# What you need to do
Return copies of the lines below that mention "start".
<<<<
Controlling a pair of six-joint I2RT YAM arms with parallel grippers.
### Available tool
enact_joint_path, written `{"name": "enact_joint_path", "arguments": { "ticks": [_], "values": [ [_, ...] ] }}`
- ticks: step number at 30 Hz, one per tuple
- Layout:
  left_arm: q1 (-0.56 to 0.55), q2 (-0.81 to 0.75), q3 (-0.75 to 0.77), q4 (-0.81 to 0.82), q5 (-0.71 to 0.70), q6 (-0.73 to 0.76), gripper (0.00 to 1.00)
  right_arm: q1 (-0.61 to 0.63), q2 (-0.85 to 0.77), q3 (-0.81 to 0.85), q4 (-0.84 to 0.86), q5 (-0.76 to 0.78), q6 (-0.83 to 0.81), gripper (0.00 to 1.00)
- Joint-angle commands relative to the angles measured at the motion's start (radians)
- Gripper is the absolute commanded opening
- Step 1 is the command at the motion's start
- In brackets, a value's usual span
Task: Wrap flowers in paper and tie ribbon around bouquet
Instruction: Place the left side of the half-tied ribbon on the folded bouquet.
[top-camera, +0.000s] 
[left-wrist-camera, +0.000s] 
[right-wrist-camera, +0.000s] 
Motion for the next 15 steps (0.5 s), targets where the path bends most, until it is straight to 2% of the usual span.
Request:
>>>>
# Reply to the exercise
- Joint-angle commands relative to the angles measured at the motion's start (radians)
- Step 1 is the command at the motion's start

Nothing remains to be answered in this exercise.